Tutti Frutti

O PSD parece conformado com um eterno segundo lugar, aspirando essencialmente a fazer acordos com o PS…

Por Luís Menezes Leitão

 
 

A operação Tutti Frutti constitui um trágico sintoma de tudo o que está mal na justiça e na política portuguesa, representando infelizmente mais uma demonstração do descrédito em que as nossas instituições têm caído nos últimos tempos.

Em relação à questão da justiça, é extremamente grave que uma investigação que decorre há sete anos não tenha tido qualquer evolução durante esse período. Confrontada com a situação, a procuradora-geral da República limitou-se a dar a desculpa recorrente da falta de meios. É verdade que existe uma manifesta falta de meios na justiça, resultante da ausência total de investimento no sector, mas a mesma não pode justificar o não avanço de uma investigação com esta relevância para o sistema democrático. Seja para arquivar ou para acusar, é mais do que tempo de esta investigação ser encerrada.

 

Mas a principal questão que esta operação levanta é de ordem política, demonstrando uma proximidade perigosa entre os dois principais partidos portugueses, o PS e o PSD, numa questão com tanto relevo, como o são as eleições autárquicas na capital do nosso país. A simples possibilidade de ambos os partidos se terem concertado para apresentar candidatos mais fracos nas juntas de freguesia que o outro partido governava é demasiado grave para que a mesma não tenha uma resposta política adequada.

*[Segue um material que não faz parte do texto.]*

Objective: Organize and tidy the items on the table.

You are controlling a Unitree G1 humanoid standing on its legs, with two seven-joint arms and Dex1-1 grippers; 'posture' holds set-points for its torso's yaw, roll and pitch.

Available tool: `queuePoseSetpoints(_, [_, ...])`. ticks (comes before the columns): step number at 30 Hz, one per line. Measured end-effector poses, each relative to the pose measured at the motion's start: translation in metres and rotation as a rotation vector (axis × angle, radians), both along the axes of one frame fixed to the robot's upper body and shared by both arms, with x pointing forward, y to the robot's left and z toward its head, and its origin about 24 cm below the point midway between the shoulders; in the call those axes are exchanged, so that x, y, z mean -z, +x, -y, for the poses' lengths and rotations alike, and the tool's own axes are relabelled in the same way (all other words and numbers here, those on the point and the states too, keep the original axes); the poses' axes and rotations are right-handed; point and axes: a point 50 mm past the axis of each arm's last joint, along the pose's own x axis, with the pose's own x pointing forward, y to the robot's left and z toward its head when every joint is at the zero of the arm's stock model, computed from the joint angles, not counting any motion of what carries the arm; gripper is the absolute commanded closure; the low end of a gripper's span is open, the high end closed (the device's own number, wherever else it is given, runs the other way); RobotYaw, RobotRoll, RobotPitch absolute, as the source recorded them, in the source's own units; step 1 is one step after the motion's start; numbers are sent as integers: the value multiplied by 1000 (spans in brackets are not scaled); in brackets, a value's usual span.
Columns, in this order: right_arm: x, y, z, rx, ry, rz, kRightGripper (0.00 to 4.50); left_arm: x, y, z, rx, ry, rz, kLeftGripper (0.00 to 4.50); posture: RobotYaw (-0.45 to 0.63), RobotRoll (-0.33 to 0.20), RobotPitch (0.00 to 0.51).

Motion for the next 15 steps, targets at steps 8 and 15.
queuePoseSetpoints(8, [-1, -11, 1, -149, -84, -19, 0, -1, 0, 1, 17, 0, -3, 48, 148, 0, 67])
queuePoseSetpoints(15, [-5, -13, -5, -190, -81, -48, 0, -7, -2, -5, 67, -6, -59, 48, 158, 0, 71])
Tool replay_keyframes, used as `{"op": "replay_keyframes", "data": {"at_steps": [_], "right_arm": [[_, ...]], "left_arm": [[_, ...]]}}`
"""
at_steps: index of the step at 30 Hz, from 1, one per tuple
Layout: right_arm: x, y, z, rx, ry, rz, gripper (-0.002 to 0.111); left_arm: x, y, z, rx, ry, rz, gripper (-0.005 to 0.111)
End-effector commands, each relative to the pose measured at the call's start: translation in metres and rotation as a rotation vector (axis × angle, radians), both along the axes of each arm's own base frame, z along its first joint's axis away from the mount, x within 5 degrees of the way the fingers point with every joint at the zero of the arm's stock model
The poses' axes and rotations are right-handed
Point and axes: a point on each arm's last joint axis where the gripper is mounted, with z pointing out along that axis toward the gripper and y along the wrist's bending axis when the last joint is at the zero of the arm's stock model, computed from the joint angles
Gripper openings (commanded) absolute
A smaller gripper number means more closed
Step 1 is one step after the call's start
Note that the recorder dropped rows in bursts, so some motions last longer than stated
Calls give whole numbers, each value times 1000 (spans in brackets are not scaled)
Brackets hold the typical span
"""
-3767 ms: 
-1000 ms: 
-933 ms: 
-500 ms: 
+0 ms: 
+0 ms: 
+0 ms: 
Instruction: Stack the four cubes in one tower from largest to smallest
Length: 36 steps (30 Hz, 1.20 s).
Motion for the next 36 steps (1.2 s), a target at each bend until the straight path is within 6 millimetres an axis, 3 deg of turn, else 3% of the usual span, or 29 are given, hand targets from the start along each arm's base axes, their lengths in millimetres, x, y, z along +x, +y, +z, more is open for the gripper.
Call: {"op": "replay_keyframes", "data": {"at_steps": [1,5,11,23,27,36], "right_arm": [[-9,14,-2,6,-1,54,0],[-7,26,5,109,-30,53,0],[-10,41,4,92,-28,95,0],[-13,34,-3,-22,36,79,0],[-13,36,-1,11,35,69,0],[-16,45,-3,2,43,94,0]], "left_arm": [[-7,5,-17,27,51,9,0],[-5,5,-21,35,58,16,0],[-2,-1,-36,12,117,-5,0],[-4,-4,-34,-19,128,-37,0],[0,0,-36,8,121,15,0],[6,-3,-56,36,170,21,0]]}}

Neste aspecto é importante que o presidente do PSD tenha solicitado ao Conselho de Jurisdição do partido uma sindicância à escolha dos candidatos a essas eleições. Espera-se que, ao contrário do que ocorre com a investigação do Ministério Público, esta sindicância seja rápida e permita rapidamente chegar à descoberta de tudo o que se passou. Neste âmbito, o facto de se saber que os deputados do PSD reagiram mal à menção do caso no Parlamento pelo seu líder parlamentar é um sintoma preocupante, quando deveria haver uma absoluta transparência sobre este assunto.

 

Na verdade, o caso Tutti Frutti constitui o mais gritante exemplo de uma ligação entre os dois principais partidos do país, que nunca deveria existir. Efectivamente, o PSD tem neste momento um problema muito sério, que atravessou toda a liderança de Rui Rio e que pelos vistos persiste na liderança de Luís Montenegro, que é o espírito de Bloco Central, o que lhe torna extremamente difícil realizar uma efectiva oposição a este Governo. Na verdade, o PSD parece conformado com um eterno segundo lugar, aspirando essencialmente a fazer acordos com o PS. É por isso que o PSD está neste momento a fazer um acordo com o PS para uma revisão constitucional, que limitará os direitos fundamentais dos cidadãos, apenas para legitimar as grosseiras inconstitucionalidades que o Governo praticou durante a pandemia. Em lugar de defender a Constituição e os direitos fundamentais dos cidadãos, o PSD apoia uma revisão constitucional para defender a anterior política do Governo PS. No preciso momento em que os direitos fundamentais dos portugueses estão em risco, com o SIS a perseguir cidadãos para lhes exigir a entrega de computadores na via pública,  com o aval do seu Conselho de Fiscalização, o PSD acha que deve apoiar o PS na restrição dos direitos fundamentais garantidos pela Constituição.

 

E o PSD já está por isso a desvalorizar as eleições europeias, admitindo perdê-las por pouco. Enquanto António Costa derrubou António José Seguro no PS por ter ganho as eleições europeias por poucochinho, Luís Montenegro acha que se pode manter na liderança se ganhar as eleições europeias por poucochinho. O PSD está assim com um claro espírito derrotista, o que o impede de se assumir como alternativa de Governo.

Tudo isto parece de facto muito tutti frutti. Apesar de parecer uma expressão italiana, Tutti Frutti é uma criação do americano Ray Motorhead na década de 50, que pretendeu juntar todas as frutas num único sabor. Mas, na verdade, a sua criação não passa de um composto de substâncias aromáticas sintéticas, que não traz qualquer benefício à saúde, e tem um sabor absolutamente insípido. Ora, na política é essencial que os eleitores saibam precisamente o que diferencia as diferentes propostas eleitorais. 

 

É por isso mais do que altura de o PSD se definir como efectiva oposição, acabando com esta proximidade ao PS, e rejeitando quaisquer acordos com este, incluindo na revisão constitucional e nos serviços de informação. Ponham os olhos no que fez Cavaco Silva quando, depois do Congresso da Figueira da Foz, acabou com o Governo do Bloco Central, terminando com uma fase do PSD muito semelhante à que o mesmo actualmente atravessa.